The function we use for this task is cv2.morphologyEx(image, cv2.MORPH_OPEN, kernel).
Original Image

Algorithm
Step 1: Import cv2 and numpy Step 2: Read the image Step 3: Define the kernel (structuring element) Step 4: Pass the image and kernel to cv2.morphologyEx() function Step 5: Display the output
Example Code
import cv2
import numpy as np
# Read the input image
image = cv2.imread('testimage.jpg')
# Define a 5x5 rectangular kernel
kernel = np.ones((5,5), np.uint8)
# Perform opening operation
opened_image = cv2.morphologyEx(image, cv2.MORPH_OPEN, kernel)
# Display the result
cv2.imshow('Opening', opened_image)
cv2.waitKey(0)
cv2.destroyAllWindows()
How Opening Works
The opening operation consists of two steps:
- Erosion: Shrinks the white regions (foreground objects)
- Dilation: Expands the remaining white regions back to their original size
This process effectively removes small noise and thin connections between objects while preserving the shape of larger objects.
Kernel Size Effects
import cv2
import numpy as np
image = cv2.imread('testimage.jpg')
# Different kernel sizes
kernel_3x3 = np.ones((3,3), np.uint8)
kernel_7x7 = np.ones((7,7), np.uint8)
# Apply opening with different kernels
opening_3x3 = cv2.morphologyEx(image, cv2.MORPH_OPEN, kernel_3x3)
opening_7x7 = cv2.morphologyEx(image, cv2.MORPH_OPEN, kernel_7x7)

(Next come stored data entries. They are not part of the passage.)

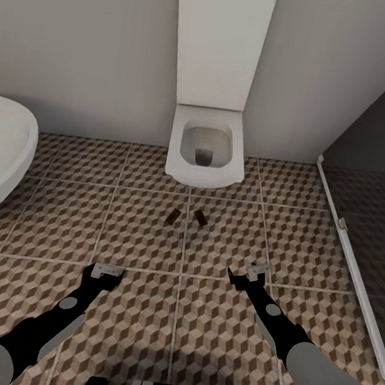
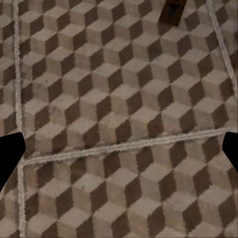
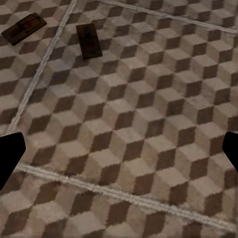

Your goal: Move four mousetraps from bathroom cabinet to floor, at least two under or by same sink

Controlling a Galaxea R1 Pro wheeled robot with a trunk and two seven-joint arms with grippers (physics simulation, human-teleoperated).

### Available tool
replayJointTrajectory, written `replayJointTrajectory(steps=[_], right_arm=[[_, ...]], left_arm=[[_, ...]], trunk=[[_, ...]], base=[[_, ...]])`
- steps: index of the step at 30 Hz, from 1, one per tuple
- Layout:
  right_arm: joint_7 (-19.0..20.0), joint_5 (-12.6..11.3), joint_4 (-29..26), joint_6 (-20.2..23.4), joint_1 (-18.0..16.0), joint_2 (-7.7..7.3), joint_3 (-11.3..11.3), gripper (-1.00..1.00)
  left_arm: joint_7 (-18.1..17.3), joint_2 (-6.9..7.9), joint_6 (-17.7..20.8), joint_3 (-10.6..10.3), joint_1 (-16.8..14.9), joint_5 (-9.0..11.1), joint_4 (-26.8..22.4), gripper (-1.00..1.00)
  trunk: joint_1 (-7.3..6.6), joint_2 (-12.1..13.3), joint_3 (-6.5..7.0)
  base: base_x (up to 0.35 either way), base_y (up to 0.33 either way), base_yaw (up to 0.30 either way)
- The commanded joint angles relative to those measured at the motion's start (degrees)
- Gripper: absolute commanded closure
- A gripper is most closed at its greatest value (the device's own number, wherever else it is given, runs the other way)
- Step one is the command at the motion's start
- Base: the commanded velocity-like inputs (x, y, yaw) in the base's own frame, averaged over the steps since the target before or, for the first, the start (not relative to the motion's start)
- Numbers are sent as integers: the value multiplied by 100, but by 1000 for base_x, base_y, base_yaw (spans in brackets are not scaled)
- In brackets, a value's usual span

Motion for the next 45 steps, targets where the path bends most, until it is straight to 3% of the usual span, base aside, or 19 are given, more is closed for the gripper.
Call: replayJointTrajectory(steps=[1, 19, 45], right_arm=[[22, -56, 15, -62, -3, -1, 25, -100], [22, -62, 44, -162, 3, 5, 28, -100], [23, -62, 44, -163, 5, 5, 28, -100]], left_arm=[[60, 11, -41, -48, 10, 59, -136, -100], [85, 1, -48, -47, 218, 65, -498, -100], [85, 6, -54, -47, 349, 57, -515, -100]], trunk=[[-23, 40, 16], [-418, 762, 339], [-989, 1805, 806]], base=[[0, 0, 0], [0, 0, 0], [0, 0, 0]])
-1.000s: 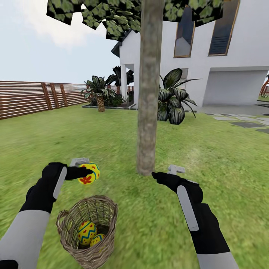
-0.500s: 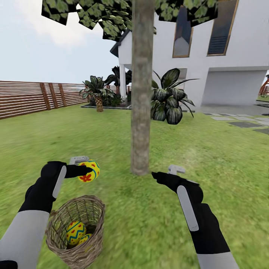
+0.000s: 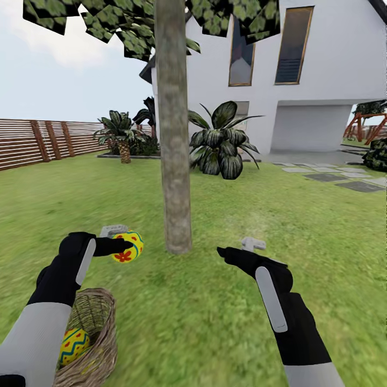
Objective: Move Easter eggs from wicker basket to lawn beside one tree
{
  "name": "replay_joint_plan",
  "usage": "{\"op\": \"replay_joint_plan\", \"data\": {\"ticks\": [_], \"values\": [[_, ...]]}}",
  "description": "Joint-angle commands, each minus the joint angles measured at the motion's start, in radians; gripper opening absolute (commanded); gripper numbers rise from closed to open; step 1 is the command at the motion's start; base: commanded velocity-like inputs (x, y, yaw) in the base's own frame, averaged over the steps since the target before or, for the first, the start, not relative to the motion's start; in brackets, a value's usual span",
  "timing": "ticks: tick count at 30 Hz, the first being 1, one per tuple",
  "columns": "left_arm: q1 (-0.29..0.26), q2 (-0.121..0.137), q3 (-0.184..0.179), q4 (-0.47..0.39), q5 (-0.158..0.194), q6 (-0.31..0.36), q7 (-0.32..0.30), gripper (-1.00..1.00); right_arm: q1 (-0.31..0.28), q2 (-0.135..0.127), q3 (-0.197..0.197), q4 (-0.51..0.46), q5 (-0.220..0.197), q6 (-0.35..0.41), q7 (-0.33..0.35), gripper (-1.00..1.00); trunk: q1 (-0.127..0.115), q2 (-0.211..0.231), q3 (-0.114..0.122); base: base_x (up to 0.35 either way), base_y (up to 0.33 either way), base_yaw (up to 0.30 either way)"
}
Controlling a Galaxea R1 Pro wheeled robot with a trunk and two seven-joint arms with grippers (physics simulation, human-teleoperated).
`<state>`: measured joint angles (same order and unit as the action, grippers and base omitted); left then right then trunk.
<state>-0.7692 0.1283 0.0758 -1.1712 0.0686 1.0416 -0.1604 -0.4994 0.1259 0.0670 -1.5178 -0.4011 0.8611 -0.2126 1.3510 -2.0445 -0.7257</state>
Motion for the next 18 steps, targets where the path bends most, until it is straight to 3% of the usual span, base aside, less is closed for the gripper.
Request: {"op": "replay_joint_plan", "data": {"ticks": [1,7,15,18], "values": [[-0.001,-0.001,0.001,-0.001,0.007,0.006,0.002,-1.0,-0.001,0.0,0.0,-0.001,-0.011,0.002,-0.01,1.0,0.0,-0.001,-0.001,0.0,-0.314,-0.008],[-0.001,-0.001,0.001,0.002,0.007,0.006,0.004,-1.0,-0.001,0.0,-0.001,-0.001,-0.011,0.002,-0.01,1.0,0.0,-0.001,0.001,0.001,-0.314,-0.049],[-0.001,0.001,0.001,0.005,0.005,0.006,0.004,-1.0,-0.001,0.0,-0.001,-0.001,-0.012,0.002,-0.01,1.0,0.0,-0.001,0.009,0.107,-0.309,-0.205],[-0.001,-0.003,0.001,0.006,0.004,0.006,0.037,-1.0,-0.001,0.0,-0.002,-0.001,-0.011,0.003,-0.01,1.0,0.0,-0.001,0.012,0.173,-0.295,-0.222]]}}
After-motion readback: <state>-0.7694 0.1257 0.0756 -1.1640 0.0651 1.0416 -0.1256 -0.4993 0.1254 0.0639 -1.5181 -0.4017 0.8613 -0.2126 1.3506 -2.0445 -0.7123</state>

cv2.imshow('Original', image)
cv2.imshow('Opening 3x3', opening_3x3)
cv2.imshow('Opening 7x7', opening_7x7)
cv2.waitKey(0)
cv2.destroyAllWindows()
Output

Common Use Cases
- Removing noise from binary images
- Separating connected objects
- Smoothing object boundaries
- Eliminating thin protrusions
Conclusion
The opening operation in OpenCV effectively removes small objects and noise while preserving larger structures. Use smaller kernels for fine noise removal and larger kernels for more aggressive filtering.